Migrañas y botox: el uso neurológico del que nace el estético

23/07/2026 | Toxina Botulínica

Migrañas y botox: el uso neurológico del que nace el estético 

Cuando pensamos en botox, casi siempre lo asociamos con lo estético: las arrugas de la frente, el entrecejo, las patas de gallo. Pero la verdad que no siempre se dice es que ese no fue su punto de partida. El botox nace para sus usos en neurología, y recién desde ahí se desencadena el uso en estética. 

Me parece importante contar esto porque cambia un poco la manera de mirar el tratamiento. No estamos frente a un producto que se inventó para embellecer y después encontró otras aplicaciones. Es al revés: es una herramienta médica con historia en la neurología, y una de sus ramas terminó siendo la estética. 

De dónde viene la toxina 

Para entender por qué la toxina sirve en neurología, ayuda saber qué hace en el cuerpo. La toxina botulínica es una proteína producida por una bacteria, y lo que logra es regular el movimiento muscular. Cuando se aplica, llega a una zona que se llama placa neuromuscular, y ahí es donde se ubica bloqueando la señal que le indica al músculo que se contraiga. 

Ese mecanismo —bloquear una señal entre el nervio y el músculo— es el mismo tanto si el objetivo es neurológico como si es estético. Lo que cambia es dónde se aplica, con qué finalidad y quién lo hace. 

La migraña como uso neurológico 

Los usos en neurología son varios. Uno de ellos es la migraña. En ese caso, un especialista aplica botox en los diferentes puntos para mejorar la sintomatología de la migraña. 

Y acá voy a ser directa sobre los límites de lo que puedo contarte. El tratamiento de la migraña con botox lo maneja el especialista en neurología, no la estética. No es el mismo mapa de aplicación, no es la misma lógica, no son los mismos objetivos. Por eso no voy a darte acá un protocolo, ni cantidad de puntos, ni indicaciones concretas: eso corresponde a la consulta con un neurólogo, que es quien evalúa cada caso y define cómo tratarlo. 

Lo que sí quiero que quede claro es la idea de fondo: la migraña es un uso médico, neurológico, de la misma sustancia que después se empezó a usar en estética. 

Por qué esto importa para lo estético 

Si uno se pone a pensar, este origen dice bastante sobre lo que tenemos entre manos. El uso estético del botox no salió de la nada: nació de una herramienta que ya se venía usando en medicina. Eso no lo vuelve mágico ni infalible, pero sí ubica al tratamiento en su lugar real, como un procedimiento médico que exige criterio, evaluación previa y manos formadas. 
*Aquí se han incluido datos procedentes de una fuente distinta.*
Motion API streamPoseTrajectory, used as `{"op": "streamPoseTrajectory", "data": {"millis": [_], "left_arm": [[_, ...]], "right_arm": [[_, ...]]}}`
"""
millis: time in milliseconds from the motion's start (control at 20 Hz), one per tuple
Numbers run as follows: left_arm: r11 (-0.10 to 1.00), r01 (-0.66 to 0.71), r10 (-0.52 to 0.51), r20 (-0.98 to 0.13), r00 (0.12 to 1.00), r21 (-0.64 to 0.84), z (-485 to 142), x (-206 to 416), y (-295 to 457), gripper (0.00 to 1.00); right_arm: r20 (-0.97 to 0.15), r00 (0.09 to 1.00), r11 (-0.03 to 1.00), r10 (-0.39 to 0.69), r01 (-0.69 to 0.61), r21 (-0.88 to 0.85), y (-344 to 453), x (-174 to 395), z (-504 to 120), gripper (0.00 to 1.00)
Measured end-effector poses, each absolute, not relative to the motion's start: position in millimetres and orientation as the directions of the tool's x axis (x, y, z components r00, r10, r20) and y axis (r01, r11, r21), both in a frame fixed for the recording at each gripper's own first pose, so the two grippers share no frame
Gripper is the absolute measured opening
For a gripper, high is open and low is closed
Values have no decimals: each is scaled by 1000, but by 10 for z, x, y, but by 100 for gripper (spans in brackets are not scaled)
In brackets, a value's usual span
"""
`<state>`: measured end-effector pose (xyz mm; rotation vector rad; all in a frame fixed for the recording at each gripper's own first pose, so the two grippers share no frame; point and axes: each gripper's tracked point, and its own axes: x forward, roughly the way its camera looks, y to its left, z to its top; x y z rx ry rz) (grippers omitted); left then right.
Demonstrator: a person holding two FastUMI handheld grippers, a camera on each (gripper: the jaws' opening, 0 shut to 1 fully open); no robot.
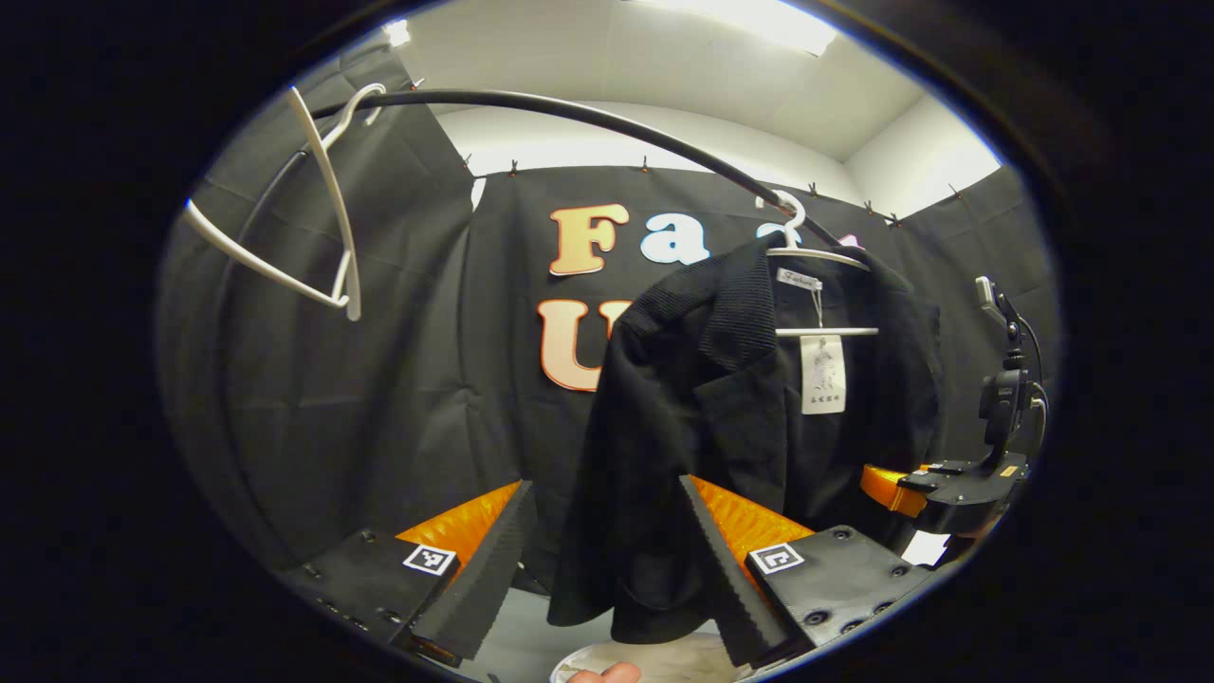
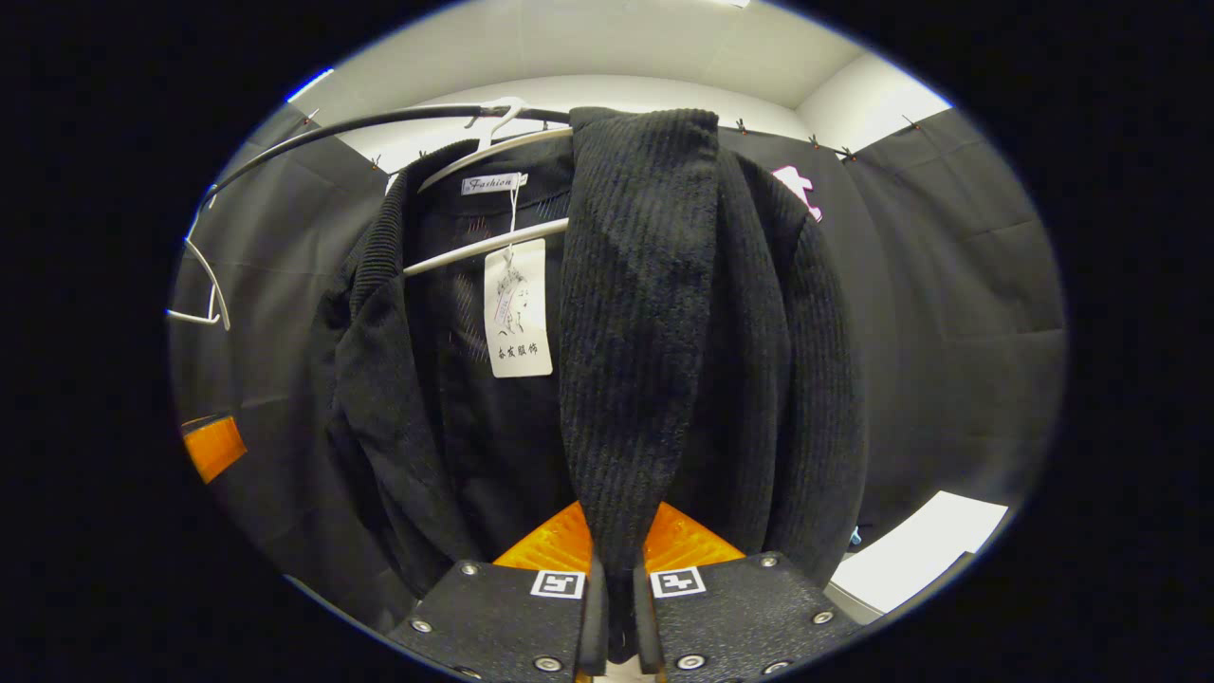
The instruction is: Grasp the clothes on the hanger with both hands and then place them into the laundry hamper below.
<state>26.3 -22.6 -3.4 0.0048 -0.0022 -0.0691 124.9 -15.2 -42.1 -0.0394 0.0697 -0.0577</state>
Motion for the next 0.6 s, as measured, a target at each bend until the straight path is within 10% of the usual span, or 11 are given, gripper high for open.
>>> {"op": "streamPoseTrajectory", "data": {"millis": [100,600], "left_arm": [[993,121,-121,-11,993,-4,-72,305,-433,96],[948,316,-317,-56,947,-32,-371,649,-1639,96]], "right_arm": [[-63,996,996,-57,52,-76,-175,1157,-384,4],[-40,999,998,-31,29,-57,-400,744,-80,2]]}}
Saber de dónde viene también ayuda a entender por qué siempre insisto con que la persona que aplica importa tanto. Estamos hablando de una sustancia que actúa sobre la comunicación entre nervio y músculo. Se use donde se use, no es algo para tomar a la ligera. 

Preguntas frecuentes 

¿El botox se creó para las arrugas? 

No. El botox nace para sus usos en neurología, y desde ahí se desencadena el uso en estética. Primero fue la herramienta médica, después la aplicación estética. 

¿La Dra. trata migrañas con botox? 

El tratamiento de la migraña con botox es un uso neurológico, y lo maneja el especialista en neurología. Es un especialista quien aplica botox en los diferentes puntos para mejorar la sintomatología. No es un tratamiento del campo estético. 

¿Es la misma sustancia la de neurología y la de estética? 

Sí, es la misma toxina botulínica. Lo que cambia es la finalidad, la zona donde se aplica y el profesional que la indica. 

Contar de dónde viene el botox no es un dato de color. Es una forma de recordar que detrás de un tratamiento estético hay una historia médica, y que cada uso —neurológico o estético— tiene su especialista, su lógica y su evaluación. Cuando entendemos eso, elegimos con más criterio.